When people ask you how you do something that for you seems so normal and for them so not, how do you explain?

I’m not writing for you, for me or for anyone. I’m writing because I write.

Runners just want to put on the shoes. True readers want you to stop talking so they can get back to their books. Writers just don’t want to write.

Well, I should rephrase: writers may not want to write, but it’s a bit like a drug addiction, they can’t not do it. They might not always like it, but they’re always going to do it.

If you ask people why they do what they’re passionate about, they might fumble for an answer. Because they don’t need a reason to do what they do, they just do what they do because they only know how to do what they do and they don’t feel the need to explain, justify or convince.

They might wonder why you don’t do what they do because they only understand doing what they do and they don’t understand anyone who doesn’t do what they do–or rather, someone who doesn’t do what they’re passionate about doing, someone who doesn’t do what they feel called to do, someone who doesn’t do what they cannot not do.

When you travel, you, well, sometimes if you’re lucky (or smart or both), you lose yourself in where you are.
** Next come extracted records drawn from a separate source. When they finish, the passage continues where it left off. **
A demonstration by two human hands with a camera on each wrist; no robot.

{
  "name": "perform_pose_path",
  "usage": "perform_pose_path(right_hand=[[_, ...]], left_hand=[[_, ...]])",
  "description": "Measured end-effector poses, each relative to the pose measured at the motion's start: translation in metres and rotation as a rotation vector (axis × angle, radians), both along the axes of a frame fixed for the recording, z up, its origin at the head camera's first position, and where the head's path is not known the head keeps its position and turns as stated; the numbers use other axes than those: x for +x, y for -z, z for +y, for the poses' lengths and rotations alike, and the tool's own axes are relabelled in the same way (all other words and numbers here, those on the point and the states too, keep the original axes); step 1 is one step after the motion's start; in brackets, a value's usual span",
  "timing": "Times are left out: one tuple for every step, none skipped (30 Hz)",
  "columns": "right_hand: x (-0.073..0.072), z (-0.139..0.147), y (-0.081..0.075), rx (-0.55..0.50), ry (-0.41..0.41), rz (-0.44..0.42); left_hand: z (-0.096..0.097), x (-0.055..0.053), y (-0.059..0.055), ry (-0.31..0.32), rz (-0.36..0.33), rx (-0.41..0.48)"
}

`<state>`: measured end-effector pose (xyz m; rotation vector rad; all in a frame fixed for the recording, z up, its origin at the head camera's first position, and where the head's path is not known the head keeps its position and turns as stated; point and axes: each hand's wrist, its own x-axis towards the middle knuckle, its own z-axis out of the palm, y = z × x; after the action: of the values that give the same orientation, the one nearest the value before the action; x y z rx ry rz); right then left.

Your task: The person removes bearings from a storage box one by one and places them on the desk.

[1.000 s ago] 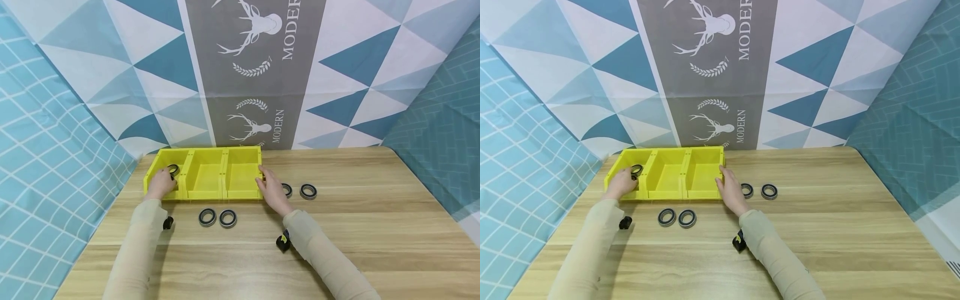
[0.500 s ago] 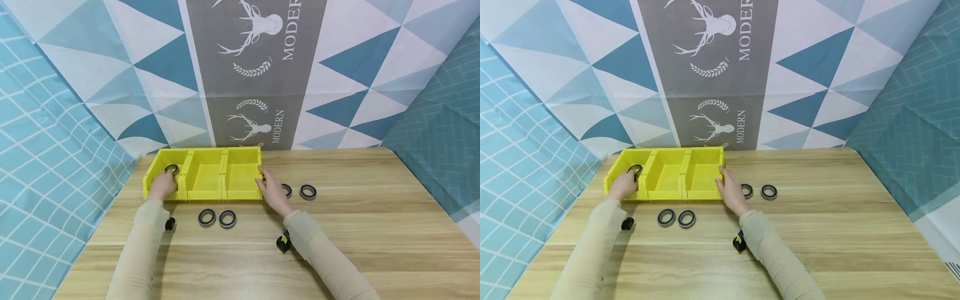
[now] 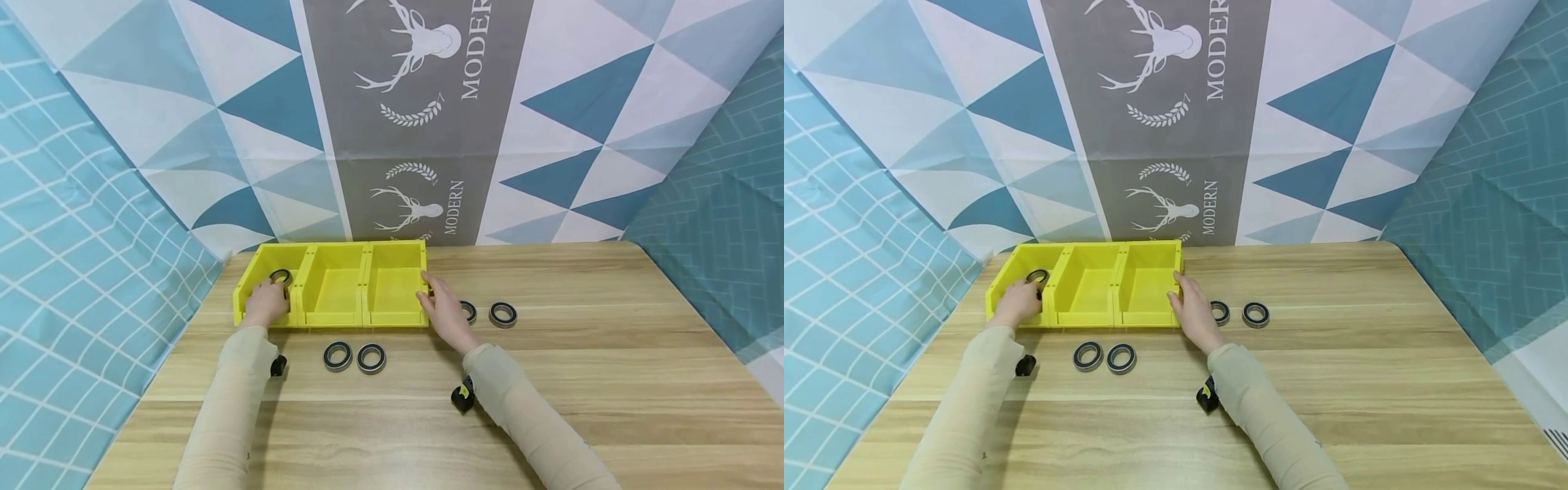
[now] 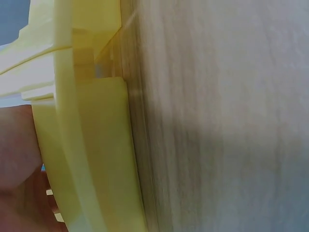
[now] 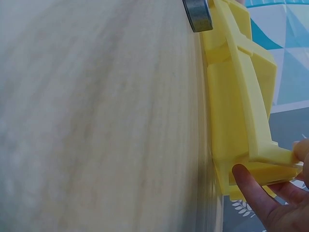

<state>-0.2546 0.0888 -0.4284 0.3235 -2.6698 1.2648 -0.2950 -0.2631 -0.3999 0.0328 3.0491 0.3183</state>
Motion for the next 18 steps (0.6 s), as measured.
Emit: perform_pose_path(right_hand=[[0.0001, -0.0002, 0.0000, 0.000, 0.001, 0.002], [0.0002, -0.0004, -0.0001, -0.002, 0.000, 0.003], [0.0003, -0.0008, -0.0001, -0.004, 0.001, 0.004], [0.0004, -0.0010, -0.0002, -0.005, 0.001, 0.005], [0.0006, -0.0011, -0.0003, -0.006, 0.000, 0.007], [0.0007, -0.0012, -0.0004, -0.007, -0.001, 0.008], [0.0007, -0.0012, -0.0004, -0.007, 0.000, 0.009], [0.0008, -0.0012, -0.0005, -0.005, 0.000, 0.010], [0.0009, -0.0010, -0.0006, -0.003, 0.001, 0.009], [0.0011, -0.0009, -0.0009, -0.002, 0.001, 0.010], [0.0013, -0.0007, -0.0013, 0.000, 0.000, 0.011], [0.0014, -0.0005, -0.0015, 0.003, -0.001, 0.012], [0.0016, -0.0003, -0.0019, 0.004, -0.001, 0.012], [0.0017, -0.0001, -0.0023, 0.002, -0.003, 0.013], [0.0019, 0.0000, -0.0026, 0.001, -0.005, 0.013], [0.0018, 0.0002, -0.0027, 0.002, -0.005, 0.013], [0.0017, 0.0002, -0.0026, 0.004, -0.005, 0.012], [0.0017, 0.0004, -0.0025, 0.005, -0.004, 0.012]], left_hand=[[0.0001, -0.0002, 0.0000, -0.003, -0.010, 0.008], [0.0001, -0.0005, 0.0002, -0.006, -0.019, 0.014], [0.0001, -0.0007, 0.0002, -0.010, -0.029, 0.022], [0.0000, -0.0011, 0.0004, -0.014, -0.037, 0.028], [-0.0004, -0.0015, 0.0007, -0.015, -0.044, 0.032], [-0.0004, -0.0017, 0.0008, -0.015, -0.051, 0.037], [-0.0006, -0.0019, 0.0007, -0.016, -0.051, 0.041], [-0.0007, -0.0021, 0.0005, -0.015, -0.048, 0.043], [-0.0006, -0.0019, 0.0000, -0.017, -0.045, 0.047], [-0.0006, -0.0018, -0.0005, -0.015, -0.036, 0.050], [-0.0005, -0.0017, -0.0010, -0.013, -0.027, 0.054], [-0.0003, -0.0015, -0.0016, -0.011, -0.017, 0.058], [-0.0002, -0.0015, -0.0020, -0.011, -0.004, 0.060], [0.0000, -0.0013, -0.0023, -0.009, 0.005, 0.063], [0.0002, -0.0012, -0.0025, -0.008, 0.014, 0.065], [0.0003, -0.0011, -0.0026, -0.007, 0.022, 0.070], [0.0005, -0.0009, -0.0025, -0.008, 0.027, 0.072], [0.0006, -0.0008, -0.0022, -0.010, 0.031, 0.076]])
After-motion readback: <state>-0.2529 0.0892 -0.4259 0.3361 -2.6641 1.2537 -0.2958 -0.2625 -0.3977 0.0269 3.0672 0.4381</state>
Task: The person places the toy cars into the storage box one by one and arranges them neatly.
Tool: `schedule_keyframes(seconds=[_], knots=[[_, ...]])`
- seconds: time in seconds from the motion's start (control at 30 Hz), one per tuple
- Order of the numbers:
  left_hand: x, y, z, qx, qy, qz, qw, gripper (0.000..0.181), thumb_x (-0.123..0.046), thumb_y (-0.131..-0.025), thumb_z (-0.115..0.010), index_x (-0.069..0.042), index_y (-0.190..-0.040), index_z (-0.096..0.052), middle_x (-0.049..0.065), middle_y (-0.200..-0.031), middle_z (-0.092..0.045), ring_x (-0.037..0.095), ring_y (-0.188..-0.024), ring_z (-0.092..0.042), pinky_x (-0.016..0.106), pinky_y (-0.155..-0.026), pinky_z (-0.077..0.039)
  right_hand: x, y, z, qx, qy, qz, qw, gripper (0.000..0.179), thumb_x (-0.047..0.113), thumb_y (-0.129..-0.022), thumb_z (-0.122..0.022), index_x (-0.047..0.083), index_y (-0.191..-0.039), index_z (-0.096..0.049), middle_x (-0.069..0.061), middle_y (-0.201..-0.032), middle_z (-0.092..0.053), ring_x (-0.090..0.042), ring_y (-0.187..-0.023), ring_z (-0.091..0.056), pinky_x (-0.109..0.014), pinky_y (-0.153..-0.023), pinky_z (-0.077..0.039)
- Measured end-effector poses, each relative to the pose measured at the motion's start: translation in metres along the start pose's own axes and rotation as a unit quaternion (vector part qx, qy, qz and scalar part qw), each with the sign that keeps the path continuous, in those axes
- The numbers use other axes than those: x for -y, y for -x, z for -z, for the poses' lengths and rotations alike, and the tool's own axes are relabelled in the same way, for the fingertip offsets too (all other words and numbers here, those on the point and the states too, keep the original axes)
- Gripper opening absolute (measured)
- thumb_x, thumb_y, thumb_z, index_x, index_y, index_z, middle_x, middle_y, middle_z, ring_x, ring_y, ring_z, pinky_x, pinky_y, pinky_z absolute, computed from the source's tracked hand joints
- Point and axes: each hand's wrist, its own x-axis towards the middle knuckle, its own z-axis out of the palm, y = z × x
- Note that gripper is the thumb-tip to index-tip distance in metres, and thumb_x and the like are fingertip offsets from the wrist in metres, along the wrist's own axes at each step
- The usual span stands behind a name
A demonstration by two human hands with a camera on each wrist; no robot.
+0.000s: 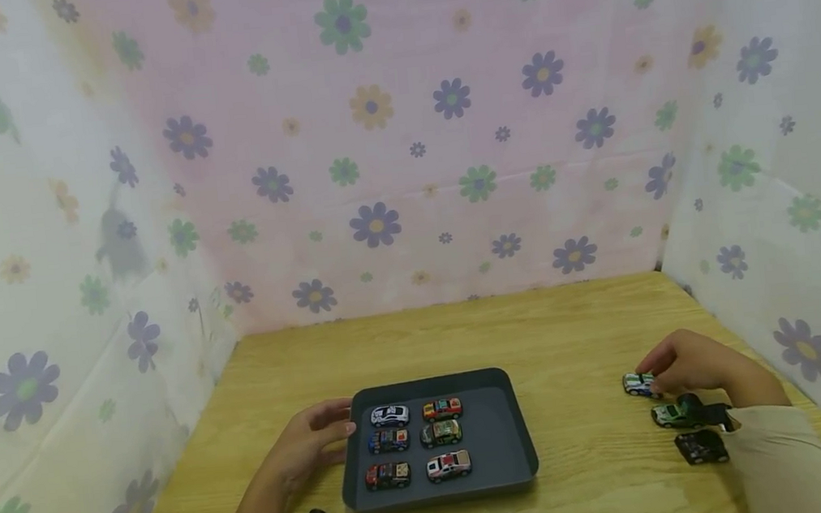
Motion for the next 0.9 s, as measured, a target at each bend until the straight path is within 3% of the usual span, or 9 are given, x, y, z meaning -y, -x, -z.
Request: schedule_keyframes(seconds=[0.13, 0.53, 0.9], knots=[[-0.001, 0.0, 0.0, -0.002, -0.004, 0.001, 1.0, 0.058, -0.016, -0.097, -0.074, -0.005, -0.149, -0.052, 0.024, -0.153, -0.049, 0.028, -0.12, -0.066, 0.048, -0.094, -0.062, 0.004, -0.003, -0.004, -0.006, -0.003, -0.008, 0.9999, 0.035, 0.004, -0.088, -0.076, -0.011, -0.119, -0.071, -0.014, -0.093, -0.077, -0.021, -0.07, -0.065, -0.034, -0.062, -0.055], [-0.001, -0.001, -0.001, 0.001, 0.002, 0.001, 1.0, 0.057, -0.015, -0.097, -0.073, -0.004, -0.149, -0.052, 0.024, -0.152, -0.05, 0.028, -0.119, -0.066, 0.048, -0.095, -0.062, 0.016, -0.009, -0.011, -0.04, 0.059, -0.034, 0.9969, 0.027, 0.01, -0.088, -0.079, 0.0, -0.112, -0.078, -0.011, -0.106, -0.077, -0.021, -0.091, -0.069, -0.042, -0.074, -0.061], [-0.001, 0.001, 0.0, 0.004, 0.002, -0.001, 1.0, 0.058, -0.015, -0.097, -0.073, -0.003, -0.149, -0.051, 0.025, -0.151, -0.05, 0.028, -0.118, -0.067, 0.048, -0.094, -0.062, 0.022, -0.015, -0.017, -0.046, 0.084, -0.033, 0.9948, 0.028, 0.011, -0.084, -0.082, 0.006, -0.111, -0.079, -0.012, -0.111, -0.076, -0.036, -0.105, -0.069, -0.052, -0.083, -0.061]])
You have little idea of where you came from or what it was you were doing there. (P.S. If you haven’t experienced this, you haven’t been away quite long enough just yet.) When everything that you know is shed from your surroundings, you’re left with only what you know, what you’ve experienced and who you are. You have nothing but what you’ve loved and what you love and what you think you will love in the future.

In other words, you either have a smile on your face or a scowl or a look of despair. Which is it for you?